So what are all the "->" things? When you de-reference a pointer (when you place an asterisk in front of a variable that is declared to be a pointer to a certain data type), the resulting term becomes equivalent to the thing pointed to. Therefore the terms stdnt and (*s) are equivalent:

	struct student stdnt;		/* allocates space for a structure */
	struct student s = &stdnt;	/* allocates space for a 4-byte pointer
					    and initializes it to point at stdnt */
	strcpy(stdnt.fname, "Brockton");
	strcpy((*s).lname, "Veendorp");
When you de-reference pointer s, the resulting term is equivalent to the thing pointed to: stdnt. Therefore the last two lines initialize values in the same structure. Note that the parentheses surrounding the *s combination are necessary, due to precedence of operators in C. So a short-hand notation was developed, because typing so many parentheses and asterisks is painful to do and painful to look at:
	(*s).fname      is equivalent to      s->fname
	(*s).lname      is equivalent to      s->lname
	(*s).height     is equivalent to      s->height
	etc ...
Much nicer, huh?

There are many really good uses for pointers to structures, especially in the area of linked lists, but I will not talk about them here because the area is pretty huge and you will probably not require dynamic data structures to build the types of things you will build in this class. Ask me about it at office hours if you want.

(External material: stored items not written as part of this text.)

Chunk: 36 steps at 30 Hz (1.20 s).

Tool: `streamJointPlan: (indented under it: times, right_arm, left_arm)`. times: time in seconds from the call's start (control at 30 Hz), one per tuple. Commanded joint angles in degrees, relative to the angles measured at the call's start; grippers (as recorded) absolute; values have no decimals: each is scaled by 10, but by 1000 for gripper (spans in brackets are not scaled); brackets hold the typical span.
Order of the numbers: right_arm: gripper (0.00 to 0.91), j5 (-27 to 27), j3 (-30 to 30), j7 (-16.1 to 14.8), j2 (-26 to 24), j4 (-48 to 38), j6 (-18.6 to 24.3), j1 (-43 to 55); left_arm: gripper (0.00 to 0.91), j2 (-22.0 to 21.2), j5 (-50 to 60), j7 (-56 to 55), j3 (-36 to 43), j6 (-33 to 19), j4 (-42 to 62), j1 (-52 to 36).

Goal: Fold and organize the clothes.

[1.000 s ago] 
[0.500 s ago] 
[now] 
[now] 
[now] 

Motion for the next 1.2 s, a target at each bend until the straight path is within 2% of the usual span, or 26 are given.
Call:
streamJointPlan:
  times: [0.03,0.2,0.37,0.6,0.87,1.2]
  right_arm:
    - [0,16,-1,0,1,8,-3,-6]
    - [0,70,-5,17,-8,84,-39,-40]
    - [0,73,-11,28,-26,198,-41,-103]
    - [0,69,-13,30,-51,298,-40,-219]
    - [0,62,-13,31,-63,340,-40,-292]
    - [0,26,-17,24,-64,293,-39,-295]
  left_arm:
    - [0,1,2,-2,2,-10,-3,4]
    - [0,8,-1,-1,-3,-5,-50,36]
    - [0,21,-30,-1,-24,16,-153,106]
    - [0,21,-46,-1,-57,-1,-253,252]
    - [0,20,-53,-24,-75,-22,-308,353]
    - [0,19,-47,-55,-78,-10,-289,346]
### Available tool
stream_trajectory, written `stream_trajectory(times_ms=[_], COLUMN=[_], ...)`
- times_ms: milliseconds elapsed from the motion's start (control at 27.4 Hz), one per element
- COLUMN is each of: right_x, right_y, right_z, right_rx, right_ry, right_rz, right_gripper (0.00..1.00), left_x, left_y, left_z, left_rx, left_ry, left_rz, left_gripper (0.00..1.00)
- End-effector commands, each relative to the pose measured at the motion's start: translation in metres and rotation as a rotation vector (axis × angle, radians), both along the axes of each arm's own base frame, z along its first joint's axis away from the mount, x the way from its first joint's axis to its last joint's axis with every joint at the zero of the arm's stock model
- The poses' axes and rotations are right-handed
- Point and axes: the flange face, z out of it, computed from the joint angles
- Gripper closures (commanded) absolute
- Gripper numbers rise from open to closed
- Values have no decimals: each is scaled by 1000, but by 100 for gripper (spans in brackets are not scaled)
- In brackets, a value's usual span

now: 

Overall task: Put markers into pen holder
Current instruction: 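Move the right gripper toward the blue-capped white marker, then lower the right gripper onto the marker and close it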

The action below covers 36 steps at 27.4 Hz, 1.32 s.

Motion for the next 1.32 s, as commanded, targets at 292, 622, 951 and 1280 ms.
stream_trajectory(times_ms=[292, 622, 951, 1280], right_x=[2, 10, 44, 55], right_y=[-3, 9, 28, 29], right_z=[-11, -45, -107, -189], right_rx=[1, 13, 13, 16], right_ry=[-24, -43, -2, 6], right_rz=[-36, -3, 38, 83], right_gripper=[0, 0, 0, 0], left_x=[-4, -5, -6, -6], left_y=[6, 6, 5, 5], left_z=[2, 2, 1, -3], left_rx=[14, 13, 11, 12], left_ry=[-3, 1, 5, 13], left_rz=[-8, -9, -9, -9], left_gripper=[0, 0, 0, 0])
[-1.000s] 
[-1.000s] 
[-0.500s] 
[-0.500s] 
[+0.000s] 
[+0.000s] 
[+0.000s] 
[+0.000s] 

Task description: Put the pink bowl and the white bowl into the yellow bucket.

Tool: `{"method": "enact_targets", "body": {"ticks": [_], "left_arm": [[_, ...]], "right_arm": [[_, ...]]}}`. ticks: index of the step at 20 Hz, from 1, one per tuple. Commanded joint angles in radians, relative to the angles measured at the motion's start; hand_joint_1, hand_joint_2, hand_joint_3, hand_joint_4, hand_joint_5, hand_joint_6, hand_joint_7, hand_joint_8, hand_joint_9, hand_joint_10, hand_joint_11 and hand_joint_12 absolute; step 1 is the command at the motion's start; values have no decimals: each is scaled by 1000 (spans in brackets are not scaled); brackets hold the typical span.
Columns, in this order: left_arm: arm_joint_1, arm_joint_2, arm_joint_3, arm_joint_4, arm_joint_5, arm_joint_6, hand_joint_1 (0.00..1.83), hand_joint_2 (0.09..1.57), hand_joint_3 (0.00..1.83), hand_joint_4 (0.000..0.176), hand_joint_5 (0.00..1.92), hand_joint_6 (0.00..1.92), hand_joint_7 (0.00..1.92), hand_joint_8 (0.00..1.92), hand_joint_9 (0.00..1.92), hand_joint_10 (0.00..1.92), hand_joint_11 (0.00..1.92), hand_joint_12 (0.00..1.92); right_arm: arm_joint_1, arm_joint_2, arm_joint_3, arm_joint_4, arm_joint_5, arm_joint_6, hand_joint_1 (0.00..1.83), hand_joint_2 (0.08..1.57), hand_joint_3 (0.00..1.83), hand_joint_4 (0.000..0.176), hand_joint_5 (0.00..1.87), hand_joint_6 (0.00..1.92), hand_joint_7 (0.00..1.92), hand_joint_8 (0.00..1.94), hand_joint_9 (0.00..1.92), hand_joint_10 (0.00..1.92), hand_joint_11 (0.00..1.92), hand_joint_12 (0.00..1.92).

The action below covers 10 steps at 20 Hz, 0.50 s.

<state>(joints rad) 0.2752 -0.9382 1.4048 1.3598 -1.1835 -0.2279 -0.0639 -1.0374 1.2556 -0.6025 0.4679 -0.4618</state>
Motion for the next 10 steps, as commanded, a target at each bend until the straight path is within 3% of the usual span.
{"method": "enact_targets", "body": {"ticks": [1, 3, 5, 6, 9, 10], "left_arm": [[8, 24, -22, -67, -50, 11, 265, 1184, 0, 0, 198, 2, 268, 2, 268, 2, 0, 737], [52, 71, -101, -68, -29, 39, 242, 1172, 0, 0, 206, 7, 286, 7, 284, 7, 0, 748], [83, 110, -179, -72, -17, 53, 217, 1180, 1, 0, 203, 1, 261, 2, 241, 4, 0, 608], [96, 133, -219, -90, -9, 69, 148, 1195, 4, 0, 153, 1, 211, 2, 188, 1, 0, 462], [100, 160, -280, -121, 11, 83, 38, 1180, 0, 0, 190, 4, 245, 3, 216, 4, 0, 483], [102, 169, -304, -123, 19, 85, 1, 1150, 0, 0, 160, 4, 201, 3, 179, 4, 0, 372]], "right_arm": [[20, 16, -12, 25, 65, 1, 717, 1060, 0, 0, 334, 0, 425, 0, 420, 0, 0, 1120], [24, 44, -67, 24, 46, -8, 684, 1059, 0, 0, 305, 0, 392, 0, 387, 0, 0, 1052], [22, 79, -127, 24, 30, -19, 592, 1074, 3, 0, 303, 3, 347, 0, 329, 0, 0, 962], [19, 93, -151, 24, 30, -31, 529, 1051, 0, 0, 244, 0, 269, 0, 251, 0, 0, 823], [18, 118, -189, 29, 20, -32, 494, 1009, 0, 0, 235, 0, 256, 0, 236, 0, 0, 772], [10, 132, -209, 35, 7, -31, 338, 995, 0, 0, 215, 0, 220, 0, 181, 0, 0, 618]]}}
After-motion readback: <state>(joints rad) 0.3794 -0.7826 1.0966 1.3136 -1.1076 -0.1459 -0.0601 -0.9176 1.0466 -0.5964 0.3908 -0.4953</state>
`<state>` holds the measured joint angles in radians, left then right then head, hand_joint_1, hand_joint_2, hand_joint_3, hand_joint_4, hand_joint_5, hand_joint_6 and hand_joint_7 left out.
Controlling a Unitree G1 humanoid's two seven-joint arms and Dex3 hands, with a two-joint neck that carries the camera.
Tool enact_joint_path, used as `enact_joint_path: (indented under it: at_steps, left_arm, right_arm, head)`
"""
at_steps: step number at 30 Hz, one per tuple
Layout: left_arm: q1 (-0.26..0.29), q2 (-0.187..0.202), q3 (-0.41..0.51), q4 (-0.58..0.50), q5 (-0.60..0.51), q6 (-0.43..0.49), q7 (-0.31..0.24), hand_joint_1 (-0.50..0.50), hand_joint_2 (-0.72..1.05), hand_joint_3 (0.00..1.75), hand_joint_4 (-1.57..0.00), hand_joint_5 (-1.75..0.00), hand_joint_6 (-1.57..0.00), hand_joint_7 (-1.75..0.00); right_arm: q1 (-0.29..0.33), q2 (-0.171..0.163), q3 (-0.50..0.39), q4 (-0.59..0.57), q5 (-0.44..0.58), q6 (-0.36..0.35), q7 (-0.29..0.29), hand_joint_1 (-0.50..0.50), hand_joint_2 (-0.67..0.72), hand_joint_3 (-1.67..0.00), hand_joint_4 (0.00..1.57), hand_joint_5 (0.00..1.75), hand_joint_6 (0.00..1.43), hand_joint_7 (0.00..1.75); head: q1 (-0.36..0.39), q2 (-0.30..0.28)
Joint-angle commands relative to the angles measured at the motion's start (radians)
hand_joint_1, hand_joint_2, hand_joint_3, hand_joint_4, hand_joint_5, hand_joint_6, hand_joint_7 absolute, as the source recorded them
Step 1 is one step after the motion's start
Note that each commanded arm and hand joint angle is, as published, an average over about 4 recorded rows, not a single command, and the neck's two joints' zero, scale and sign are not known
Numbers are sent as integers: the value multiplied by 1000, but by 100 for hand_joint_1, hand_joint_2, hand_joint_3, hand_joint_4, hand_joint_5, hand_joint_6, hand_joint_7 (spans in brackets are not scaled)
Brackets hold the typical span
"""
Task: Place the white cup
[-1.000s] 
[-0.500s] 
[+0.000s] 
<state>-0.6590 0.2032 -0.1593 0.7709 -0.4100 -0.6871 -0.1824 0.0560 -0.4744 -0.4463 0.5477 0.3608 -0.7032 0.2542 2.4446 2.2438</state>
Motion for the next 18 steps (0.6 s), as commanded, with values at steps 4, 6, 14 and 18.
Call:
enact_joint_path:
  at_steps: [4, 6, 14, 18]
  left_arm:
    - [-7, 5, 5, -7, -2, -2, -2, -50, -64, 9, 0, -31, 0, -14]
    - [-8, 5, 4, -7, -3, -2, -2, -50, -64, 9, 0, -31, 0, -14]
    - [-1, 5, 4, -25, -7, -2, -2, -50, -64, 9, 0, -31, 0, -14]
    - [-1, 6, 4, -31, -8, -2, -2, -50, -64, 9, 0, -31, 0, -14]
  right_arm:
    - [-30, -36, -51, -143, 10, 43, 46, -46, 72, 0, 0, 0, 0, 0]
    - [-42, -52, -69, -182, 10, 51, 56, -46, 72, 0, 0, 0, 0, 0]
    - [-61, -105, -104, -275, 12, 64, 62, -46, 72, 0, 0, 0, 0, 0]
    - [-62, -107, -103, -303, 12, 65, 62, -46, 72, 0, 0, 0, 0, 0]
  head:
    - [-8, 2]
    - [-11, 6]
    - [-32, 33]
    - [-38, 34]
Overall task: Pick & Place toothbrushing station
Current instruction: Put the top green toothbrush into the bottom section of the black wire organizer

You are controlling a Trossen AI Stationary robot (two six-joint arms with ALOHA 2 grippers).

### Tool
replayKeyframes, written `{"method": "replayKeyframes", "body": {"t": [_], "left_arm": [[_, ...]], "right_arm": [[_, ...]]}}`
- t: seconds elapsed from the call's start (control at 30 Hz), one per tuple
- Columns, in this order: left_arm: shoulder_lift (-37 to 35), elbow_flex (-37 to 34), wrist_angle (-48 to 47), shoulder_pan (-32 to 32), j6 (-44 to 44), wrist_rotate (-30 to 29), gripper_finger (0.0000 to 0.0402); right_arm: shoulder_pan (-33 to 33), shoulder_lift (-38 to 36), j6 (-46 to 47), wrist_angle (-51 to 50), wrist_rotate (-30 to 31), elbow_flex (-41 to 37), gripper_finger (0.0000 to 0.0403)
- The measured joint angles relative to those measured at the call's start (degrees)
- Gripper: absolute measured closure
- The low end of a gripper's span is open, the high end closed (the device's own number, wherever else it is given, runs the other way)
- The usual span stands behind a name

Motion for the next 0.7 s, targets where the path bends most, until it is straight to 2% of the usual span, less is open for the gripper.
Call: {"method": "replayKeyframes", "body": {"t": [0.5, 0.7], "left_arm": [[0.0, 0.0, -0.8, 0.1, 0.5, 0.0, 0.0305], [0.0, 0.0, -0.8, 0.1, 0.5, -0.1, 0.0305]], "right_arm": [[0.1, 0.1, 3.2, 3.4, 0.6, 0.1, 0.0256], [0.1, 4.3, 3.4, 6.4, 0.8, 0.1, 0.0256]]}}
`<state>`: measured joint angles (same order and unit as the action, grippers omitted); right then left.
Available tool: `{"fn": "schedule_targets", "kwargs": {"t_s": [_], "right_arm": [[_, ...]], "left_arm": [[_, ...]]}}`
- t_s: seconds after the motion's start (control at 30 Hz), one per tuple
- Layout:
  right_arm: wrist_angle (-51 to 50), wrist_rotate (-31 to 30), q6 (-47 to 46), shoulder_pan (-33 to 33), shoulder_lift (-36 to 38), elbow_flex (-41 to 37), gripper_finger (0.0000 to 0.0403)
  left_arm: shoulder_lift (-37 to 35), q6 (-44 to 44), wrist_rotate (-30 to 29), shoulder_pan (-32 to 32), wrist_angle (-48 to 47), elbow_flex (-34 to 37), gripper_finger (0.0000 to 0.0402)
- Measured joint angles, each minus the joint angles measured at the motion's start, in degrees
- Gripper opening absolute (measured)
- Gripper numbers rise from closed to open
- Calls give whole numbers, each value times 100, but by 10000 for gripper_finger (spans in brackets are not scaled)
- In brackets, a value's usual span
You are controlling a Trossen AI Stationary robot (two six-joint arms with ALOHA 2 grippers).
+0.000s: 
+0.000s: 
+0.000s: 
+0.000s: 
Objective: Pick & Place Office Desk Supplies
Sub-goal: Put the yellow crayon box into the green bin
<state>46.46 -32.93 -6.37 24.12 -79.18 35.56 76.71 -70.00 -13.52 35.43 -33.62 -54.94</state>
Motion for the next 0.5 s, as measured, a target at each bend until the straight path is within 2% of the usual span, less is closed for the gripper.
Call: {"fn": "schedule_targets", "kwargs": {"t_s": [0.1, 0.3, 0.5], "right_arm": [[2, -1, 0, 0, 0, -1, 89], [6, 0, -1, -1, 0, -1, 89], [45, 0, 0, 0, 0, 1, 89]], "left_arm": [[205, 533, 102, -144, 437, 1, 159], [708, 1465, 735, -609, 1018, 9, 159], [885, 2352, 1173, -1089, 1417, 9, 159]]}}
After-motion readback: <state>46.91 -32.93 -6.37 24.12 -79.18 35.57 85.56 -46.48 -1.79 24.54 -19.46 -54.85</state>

However, I WILL talk about the use of pointers when you have arrays of structures. This is very very useful. Say you have an array of structures, each of which represents a particular label-address mapping:

	struct label {
	    char label[ MAX_LABEL_LEN + 1 ];
	    int  address;
	} labelarray[ MAX_LABELS ];
This is pretty simple; what we have is a structure that pairs a string to hold the label with an integer to hold the address. Suppose that this declaration is global; i.e. it is found near the top of the file, before the functions get defined. Then the following is a perfectly good label_lookup function:
	int
	label_lookup(label, max)
	char *label;
	int max;
	{
	    struct label *lp = labelarray;
	    /* with some compilers you may need to say:
	       struct label *lp = &labelarray[0]; */

	    while (max-- > 0) {
		if (strcmp(label, lp->label) == 0) {
		    return lp->address;
		}
		lp++;
	    }
	    return -1;
	}
The function has a label pointer lp that it uses to sweep through the labelarray. For each element in the array, we compare the desired label (label, the input argument to the function) to the value found in the structure (lp->label). If the two are equal (if strcmp returns zero), we return the corresponding address value. If we get to the end (by exceeding max) without finding the desired label, we return negative one--a value that no valid label should have; this indicates to the function's callee that the label has not been found.

Pointers to Pointers

Sometimes you will see things like char **arg1, in which there are pointers to pointers. Remember the earlier example of passing pointers to variables into functions so that the functions could modify the variables directly? For instance, the initialize function:
	int initialize(s, first, last, ht, wt, gpa)
	struct student *s;
	char *first, *last;
	int ht, wt;
	float gpa;
	{
	    strcpy(s->fname, first);
            strcpy(s->lname, last);
            s->height = ht;
            s->weight = wt;
            s->gpa = gpa;
	    return; 
	}
This function takes as input a pointer to a structure and a whole bunch of values with which we are to initialize the structure. Since the function is given a pointer to the structure (rather than a copy of the structure), it can make changes directly to the structure.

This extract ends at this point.